(Source records)
============================================================

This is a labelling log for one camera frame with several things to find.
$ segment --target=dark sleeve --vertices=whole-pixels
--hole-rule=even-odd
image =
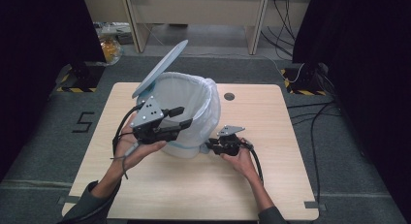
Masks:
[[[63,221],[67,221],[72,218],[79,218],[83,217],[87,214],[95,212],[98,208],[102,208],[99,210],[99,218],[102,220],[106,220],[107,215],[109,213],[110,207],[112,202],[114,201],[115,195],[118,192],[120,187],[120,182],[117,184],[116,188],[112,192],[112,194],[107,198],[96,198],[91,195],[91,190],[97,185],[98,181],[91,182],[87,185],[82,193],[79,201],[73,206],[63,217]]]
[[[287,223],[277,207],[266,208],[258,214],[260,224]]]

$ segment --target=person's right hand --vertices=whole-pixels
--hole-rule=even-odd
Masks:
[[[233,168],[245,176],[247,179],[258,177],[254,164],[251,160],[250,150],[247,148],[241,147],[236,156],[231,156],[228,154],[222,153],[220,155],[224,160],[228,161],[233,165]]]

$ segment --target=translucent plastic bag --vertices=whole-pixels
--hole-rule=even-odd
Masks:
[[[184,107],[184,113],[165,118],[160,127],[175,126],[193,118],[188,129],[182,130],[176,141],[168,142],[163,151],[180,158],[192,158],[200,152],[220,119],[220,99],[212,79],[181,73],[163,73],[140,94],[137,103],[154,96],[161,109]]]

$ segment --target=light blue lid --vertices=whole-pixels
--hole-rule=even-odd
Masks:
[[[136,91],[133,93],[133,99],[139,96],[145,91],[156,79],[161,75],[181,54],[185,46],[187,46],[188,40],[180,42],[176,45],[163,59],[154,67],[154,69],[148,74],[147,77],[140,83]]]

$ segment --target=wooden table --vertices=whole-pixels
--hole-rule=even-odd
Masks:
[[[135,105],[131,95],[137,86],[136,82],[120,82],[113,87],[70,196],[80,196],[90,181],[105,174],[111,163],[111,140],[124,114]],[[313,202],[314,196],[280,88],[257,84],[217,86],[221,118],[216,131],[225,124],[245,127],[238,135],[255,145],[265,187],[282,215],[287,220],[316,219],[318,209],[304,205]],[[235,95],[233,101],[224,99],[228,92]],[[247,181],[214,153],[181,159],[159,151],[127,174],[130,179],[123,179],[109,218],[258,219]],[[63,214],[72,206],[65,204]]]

============================================================

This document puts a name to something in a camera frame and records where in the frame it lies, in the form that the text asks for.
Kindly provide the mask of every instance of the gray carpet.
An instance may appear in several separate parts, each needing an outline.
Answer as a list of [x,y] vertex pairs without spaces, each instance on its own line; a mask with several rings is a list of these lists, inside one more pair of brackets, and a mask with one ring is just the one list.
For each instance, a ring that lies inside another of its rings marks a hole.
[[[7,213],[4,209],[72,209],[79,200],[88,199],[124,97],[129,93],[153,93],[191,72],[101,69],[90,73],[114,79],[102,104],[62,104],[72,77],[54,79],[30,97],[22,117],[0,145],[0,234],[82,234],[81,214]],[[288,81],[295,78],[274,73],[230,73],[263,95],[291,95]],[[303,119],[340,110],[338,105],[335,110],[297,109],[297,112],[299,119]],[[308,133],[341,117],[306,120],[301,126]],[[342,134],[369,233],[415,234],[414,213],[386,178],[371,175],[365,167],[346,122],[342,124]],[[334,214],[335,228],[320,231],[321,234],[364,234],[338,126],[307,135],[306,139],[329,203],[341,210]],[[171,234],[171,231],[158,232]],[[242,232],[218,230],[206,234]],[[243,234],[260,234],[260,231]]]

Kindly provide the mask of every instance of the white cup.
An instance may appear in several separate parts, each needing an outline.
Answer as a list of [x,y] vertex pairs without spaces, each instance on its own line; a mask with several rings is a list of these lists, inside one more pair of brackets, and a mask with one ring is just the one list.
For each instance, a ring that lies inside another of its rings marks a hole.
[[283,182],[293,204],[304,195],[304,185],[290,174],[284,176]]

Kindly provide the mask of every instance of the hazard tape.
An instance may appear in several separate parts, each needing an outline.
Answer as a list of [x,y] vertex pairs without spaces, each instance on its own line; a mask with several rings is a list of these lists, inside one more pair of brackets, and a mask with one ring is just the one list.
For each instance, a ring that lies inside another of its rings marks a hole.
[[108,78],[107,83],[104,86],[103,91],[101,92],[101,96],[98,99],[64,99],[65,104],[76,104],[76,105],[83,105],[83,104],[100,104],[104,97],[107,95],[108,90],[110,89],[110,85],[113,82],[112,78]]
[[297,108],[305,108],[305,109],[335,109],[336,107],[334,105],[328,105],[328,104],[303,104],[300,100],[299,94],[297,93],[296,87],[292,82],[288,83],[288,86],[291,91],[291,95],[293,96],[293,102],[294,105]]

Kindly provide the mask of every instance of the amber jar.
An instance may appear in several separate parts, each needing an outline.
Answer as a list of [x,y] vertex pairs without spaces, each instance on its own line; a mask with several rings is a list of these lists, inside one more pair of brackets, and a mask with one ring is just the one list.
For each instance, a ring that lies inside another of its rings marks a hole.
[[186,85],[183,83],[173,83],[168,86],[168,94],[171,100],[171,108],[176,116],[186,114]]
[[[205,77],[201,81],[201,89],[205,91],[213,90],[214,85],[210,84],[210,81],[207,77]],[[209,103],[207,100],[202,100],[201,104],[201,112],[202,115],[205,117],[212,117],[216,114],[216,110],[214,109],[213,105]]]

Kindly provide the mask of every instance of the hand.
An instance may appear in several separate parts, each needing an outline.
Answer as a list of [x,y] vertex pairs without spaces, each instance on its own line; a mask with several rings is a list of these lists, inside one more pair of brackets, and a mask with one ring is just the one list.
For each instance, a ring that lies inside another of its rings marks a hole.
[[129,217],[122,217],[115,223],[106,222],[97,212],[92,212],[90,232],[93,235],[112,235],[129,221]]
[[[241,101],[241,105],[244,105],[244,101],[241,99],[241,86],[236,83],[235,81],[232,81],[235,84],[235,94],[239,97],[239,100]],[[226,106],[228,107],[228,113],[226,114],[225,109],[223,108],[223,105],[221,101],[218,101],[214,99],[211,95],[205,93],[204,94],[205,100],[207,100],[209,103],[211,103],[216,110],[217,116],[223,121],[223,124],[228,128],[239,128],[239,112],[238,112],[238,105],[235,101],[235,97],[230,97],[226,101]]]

============================================================

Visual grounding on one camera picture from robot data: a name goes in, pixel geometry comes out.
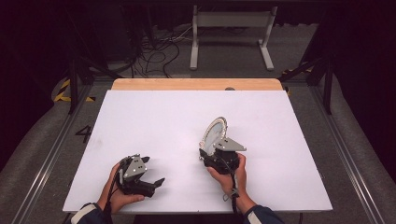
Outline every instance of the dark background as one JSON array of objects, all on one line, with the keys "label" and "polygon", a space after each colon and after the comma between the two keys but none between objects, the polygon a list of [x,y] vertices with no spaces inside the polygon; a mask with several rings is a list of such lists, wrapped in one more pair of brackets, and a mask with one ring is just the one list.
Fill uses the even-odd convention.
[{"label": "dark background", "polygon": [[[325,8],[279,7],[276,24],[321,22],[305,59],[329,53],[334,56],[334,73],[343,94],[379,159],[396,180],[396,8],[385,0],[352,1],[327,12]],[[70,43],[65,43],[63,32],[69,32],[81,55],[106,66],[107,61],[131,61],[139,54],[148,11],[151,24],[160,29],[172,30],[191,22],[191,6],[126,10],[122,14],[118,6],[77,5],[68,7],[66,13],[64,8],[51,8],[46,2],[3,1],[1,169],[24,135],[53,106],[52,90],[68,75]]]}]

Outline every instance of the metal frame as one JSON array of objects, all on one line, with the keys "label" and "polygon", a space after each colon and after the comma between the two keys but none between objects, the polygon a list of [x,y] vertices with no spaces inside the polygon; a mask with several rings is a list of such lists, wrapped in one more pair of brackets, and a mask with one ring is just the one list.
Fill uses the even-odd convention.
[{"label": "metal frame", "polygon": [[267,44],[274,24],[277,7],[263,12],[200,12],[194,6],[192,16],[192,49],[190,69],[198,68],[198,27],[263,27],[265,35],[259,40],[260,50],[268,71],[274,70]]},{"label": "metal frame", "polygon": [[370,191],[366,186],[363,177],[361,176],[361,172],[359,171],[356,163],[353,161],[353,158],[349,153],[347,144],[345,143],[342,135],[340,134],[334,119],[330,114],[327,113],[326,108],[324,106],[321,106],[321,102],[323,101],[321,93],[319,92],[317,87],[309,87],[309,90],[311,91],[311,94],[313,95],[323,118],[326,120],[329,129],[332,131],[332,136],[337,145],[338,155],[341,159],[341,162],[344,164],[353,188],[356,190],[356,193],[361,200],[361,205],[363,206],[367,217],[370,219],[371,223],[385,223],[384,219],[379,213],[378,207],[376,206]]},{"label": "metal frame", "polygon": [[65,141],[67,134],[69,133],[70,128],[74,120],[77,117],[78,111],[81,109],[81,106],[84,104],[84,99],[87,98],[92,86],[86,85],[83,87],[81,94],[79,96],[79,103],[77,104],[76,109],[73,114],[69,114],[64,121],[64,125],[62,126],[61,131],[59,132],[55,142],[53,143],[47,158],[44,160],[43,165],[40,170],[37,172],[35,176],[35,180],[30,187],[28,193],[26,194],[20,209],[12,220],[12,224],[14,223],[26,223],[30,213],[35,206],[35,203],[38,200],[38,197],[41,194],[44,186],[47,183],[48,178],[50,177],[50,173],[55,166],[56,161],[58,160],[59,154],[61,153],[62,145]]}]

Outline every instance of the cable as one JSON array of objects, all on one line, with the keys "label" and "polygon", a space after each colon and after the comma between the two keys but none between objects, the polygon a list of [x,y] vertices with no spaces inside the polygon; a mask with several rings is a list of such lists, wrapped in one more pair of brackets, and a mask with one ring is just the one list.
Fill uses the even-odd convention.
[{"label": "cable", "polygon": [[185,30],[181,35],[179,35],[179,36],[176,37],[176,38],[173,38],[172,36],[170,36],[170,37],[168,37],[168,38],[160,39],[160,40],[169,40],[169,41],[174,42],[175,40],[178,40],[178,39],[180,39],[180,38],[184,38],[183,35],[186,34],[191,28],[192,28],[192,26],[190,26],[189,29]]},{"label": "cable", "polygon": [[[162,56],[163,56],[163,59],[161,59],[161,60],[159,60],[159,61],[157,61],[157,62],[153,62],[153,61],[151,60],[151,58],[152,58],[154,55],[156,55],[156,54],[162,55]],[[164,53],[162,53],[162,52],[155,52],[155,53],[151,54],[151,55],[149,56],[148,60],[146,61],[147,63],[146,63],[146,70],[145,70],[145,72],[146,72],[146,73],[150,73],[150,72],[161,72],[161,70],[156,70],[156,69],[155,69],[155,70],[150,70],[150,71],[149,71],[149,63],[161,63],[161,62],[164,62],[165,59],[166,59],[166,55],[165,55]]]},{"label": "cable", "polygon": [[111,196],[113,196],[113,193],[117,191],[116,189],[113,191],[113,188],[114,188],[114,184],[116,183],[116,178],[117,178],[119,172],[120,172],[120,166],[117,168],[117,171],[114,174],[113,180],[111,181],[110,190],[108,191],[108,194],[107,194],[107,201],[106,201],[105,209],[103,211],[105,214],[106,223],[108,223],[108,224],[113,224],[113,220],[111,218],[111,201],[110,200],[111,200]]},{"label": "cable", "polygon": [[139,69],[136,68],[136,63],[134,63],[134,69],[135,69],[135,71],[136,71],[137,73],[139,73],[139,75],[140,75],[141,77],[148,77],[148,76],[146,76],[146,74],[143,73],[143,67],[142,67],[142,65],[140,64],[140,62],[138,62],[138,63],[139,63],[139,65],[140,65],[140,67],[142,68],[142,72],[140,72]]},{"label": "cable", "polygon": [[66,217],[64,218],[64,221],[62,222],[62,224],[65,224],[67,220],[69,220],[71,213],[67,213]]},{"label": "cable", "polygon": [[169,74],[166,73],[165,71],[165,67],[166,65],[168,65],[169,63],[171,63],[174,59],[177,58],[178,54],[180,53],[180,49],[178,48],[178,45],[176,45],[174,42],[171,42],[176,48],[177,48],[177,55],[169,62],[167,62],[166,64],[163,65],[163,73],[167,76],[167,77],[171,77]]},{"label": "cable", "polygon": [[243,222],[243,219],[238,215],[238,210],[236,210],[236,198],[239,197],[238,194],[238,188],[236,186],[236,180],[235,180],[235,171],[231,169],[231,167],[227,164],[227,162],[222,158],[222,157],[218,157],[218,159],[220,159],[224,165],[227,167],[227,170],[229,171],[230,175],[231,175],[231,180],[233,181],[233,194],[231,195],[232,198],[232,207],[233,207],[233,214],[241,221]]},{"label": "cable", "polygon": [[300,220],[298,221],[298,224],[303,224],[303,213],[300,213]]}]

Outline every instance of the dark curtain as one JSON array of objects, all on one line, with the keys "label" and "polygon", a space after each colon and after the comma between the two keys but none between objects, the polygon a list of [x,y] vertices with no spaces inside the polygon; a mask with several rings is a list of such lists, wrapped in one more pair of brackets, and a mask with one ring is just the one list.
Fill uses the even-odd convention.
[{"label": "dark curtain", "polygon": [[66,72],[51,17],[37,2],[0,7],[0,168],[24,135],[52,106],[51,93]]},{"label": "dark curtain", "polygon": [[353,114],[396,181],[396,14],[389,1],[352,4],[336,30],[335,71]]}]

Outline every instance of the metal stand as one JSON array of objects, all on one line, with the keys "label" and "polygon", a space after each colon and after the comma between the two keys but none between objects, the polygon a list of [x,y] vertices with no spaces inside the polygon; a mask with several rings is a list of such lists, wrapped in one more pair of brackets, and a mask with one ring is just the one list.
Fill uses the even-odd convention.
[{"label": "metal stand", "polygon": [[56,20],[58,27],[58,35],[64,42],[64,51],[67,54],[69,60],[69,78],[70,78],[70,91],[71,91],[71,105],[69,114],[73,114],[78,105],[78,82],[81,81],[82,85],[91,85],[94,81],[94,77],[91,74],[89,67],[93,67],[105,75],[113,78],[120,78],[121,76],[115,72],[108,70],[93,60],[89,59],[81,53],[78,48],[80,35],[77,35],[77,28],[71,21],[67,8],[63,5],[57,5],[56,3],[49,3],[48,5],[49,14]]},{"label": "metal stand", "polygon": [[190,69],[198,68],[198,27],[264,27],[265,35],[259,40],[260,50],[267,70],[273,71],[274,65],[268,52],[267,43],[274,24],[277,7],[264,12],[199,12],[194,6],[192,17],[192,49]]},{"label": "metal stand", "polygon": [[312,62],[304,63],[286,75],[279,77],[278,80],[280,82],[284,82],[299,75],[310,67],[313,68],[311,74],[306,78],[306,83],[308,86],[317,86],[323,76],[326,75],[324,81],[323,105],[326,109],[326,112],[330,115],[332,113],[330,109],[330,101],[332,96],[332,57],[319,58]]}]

============================================================

_Work item_. Wherever the word "name" turns up in the records, copy out the line it is on.

_Exercise solution_.
This document puts a name to something in a camera frame and records where in the frame it lies, in the form that the text asks for.
Visual grounding on one camera picture from robot data: a name goes in, pixel geometry comes out.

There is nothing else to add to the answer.